Aixtron
- Maximilian Völkl

Aixtron-Aktie: Die Entscheidung naht

Im freundlichen Marktumfeld zählte die Aktie von Aixtron in den vergangenen Tagen zu den stärksten Werten im TecDAX. Am Freitag verliert der Spezialmaschinenhersteller nach starkem  Handelsstart aber deutlich. Im Fokus stehen die Zahlen für das vierte Quartal und das Gesamtjahr 2015, die am kommenden Dienstag, den 23. Februar, präsentiert werden. Erst dann wird sich entscheiden, ob die jüngste Erholung mehr als ein Strohfeuer war.

Die Vorzeichen für die Zahlen stehen nicht besonders gut. Im Dezember hat der chinesische Großkunde San’an einen Auftrag für neue LED-Produktionsanlagen zusammengestrichen. Hintergrund war, dass Aixtron die spezifischen Qualitätsanforderungen trotz beidseitiger Anstrengungen nicht erfüllen konnte. Das Problem: Kunden könnten dies zunehmend zum Anlass nehmen, beim Marktführer Veeco Instruments einzukaufen. So droht Aixtron ein deutlich reduzierter Marktanteil im LED-Geschäft. Negativ könnte sich auch die hohe Abhängigkeit von der Nachfrage aus Asien und insbesondere China auswirken.

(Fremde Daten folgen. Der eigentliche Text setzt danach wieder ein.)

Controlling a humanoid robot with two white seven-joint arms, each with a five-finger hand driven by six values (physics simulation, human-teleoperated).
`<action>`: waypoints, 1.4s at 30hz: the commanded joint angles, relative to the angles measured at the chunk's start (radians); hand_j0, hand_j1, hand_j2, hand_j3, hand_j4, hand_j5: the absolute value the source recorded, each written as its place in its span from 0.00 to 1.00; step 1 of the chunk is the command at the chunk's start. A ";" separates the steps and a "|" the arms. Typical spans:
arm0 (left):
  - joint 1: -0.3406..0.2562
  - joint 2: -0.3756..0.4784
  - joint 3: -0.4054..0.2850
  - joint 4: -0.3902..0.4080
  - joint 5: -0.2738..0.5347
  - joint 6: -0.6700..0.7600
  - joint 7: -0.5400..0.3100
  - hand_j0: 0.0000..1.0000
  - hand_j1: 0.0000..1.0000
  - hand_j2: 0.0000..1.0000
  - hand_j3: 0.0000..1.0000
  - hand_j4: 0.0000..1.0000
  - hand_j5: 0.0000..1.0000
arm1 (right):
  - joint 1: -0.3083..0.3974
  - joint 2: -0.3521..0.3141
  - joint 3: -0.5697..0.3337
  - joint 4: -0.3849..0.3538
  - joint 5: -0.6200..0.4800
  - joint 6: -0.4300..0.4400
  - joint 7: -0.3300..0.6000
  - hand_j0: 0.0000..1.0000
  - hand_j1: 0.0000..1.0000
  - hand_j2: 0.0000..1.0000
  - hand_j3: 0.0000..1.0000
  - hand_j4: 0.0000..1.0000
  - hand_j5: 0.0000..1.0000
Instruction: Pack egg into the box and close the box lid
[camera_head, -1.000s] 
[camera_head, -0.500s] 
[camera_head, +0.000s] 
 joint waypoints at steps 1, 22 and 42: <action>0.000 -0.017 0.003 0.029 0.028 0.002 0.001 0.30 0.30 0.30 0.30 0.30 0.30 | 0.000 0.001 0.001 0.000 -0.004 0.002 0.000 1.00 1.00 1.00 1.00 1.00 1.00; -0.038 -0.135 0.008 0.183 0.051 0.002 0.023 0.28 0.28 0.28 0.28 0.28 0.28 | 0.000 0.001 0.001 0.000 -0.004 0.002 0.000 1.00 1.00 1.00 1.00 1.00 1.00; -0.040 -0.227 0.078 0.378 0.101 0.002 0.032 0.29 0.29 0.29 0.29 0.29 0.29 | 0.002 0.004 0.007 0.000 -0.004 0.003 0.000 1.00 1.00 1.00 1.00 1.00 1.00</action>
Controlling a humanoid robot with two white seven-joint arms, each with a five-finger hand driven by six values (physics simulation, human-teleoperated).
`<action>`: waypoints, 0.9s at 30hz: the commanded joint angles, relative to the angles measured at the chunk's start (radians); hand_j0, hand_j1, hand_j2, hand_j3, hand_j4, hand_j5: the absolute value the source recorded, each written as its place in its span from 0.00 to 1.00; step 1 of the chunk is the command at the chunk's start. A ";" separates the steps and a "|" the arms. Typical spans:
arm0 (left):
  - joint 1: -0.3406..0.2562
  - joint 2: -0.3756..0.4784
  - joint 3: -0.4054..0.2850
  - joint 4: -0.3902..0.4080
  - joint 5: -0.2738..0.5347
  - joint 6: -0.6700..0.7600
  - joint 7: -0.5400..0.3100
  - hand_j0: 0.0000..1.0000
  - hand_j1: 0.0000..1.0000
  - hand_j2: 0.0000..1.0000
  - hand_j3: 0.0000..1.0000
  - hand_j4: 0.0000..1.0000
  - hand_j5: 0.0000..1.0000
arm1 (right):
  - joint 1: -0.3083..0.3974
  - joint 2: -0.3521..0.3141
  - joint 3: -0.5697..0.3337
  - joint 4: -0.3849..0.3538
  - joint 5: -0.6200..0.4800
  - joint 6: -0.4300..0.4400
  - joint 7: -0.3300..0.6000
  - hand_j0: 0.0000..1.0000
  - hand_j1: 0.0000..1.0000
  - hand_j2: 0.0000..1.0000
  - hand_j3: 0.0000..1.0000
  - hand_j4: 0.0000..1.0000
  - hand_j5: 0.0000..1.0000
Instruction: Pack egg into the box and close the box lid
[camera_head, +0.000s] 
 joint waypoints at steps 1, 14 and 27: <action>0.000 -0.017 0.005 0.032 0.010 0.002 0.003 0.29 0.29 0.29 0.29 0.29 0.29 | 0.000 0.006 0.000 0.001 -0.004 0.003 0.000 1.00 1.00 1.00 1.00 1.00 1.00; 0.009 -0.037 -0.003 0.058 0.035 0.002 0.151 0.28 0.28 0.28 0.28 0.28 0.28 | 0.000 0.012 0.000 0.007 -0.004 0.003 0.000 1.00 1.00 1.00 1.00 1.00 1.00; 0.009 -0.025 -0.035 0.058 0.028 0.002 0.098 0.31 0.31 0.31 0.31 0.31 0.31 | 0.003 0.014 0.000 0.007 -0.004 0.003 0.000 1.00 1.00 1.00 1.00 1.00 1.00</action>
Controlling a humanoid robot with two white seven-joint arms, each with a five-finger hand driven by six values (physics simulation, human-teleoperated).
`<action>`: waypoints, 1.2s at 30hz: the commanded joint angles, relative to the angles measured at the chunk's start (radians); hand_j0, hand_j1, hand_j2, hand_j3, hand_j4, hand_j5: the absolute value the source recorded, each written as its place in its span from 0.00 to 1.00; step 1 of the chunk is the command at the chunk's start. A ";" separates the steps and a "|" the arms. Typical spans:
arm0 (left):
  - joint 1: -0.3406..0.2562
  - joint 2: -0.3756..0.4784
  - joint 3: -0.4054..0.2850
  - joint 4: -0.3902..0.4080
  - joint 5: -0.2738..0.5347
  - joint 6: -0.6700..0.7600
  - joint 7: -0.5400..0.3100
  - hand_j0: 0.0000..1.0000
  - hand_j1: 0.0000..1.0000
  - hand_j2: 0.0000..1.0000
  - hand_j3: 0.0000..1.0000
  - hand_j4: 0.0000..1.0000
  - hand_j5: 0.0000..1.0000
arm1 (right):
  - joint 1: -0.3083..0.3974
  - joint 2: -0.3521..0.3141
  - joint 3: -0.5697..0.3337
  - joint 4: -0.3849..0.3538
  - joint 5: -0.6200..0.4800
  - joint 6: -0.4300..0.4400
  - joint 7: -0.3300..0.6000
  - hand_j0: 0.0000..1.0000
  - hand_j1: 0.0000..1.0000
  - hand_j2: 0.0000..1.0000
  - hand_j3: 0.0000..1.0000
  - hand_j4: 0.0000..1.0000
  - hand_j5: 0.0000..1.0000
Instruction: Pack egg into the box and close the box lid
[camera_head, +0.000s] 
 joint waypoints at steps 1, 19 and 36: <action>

Im Januar hat zuletzt bereits der Wettbewerber ASML ein rückläufiges Halbleiter-Geschäft vermeldet. Für Aixtron erwarten Marktbeobachter für das vierte Quartal einen Umsatz von 56,0 Millionen Euro. Im Gesamtjahr sollen Erlöse in Höhe von 191,7 Millionen Euro erzielt werden. In seiner gekürzten Prognose rechnet der Konzern derzeit mit einer Spanne zwischen 190 und 200 Millionen Euro. Im zweiten Halbjahr soll zudem ein ausgeglichenes EBITDA erzielt werden.

An der Seitenlinie bleiben

Die Talfahrt von Aixtron hat sich seit Dezember noch einmal verschärft. Trotz der leichten Erholung in dieser Woche bleibt die Aktie sehr risikoreich. Nach dem gestrichenen Großauftrag ist auch vor den Zahlen Vorsicht angesagt. Anleger sollten nicht in das fallende Messer greifen und an der Seitenlinie bleiben.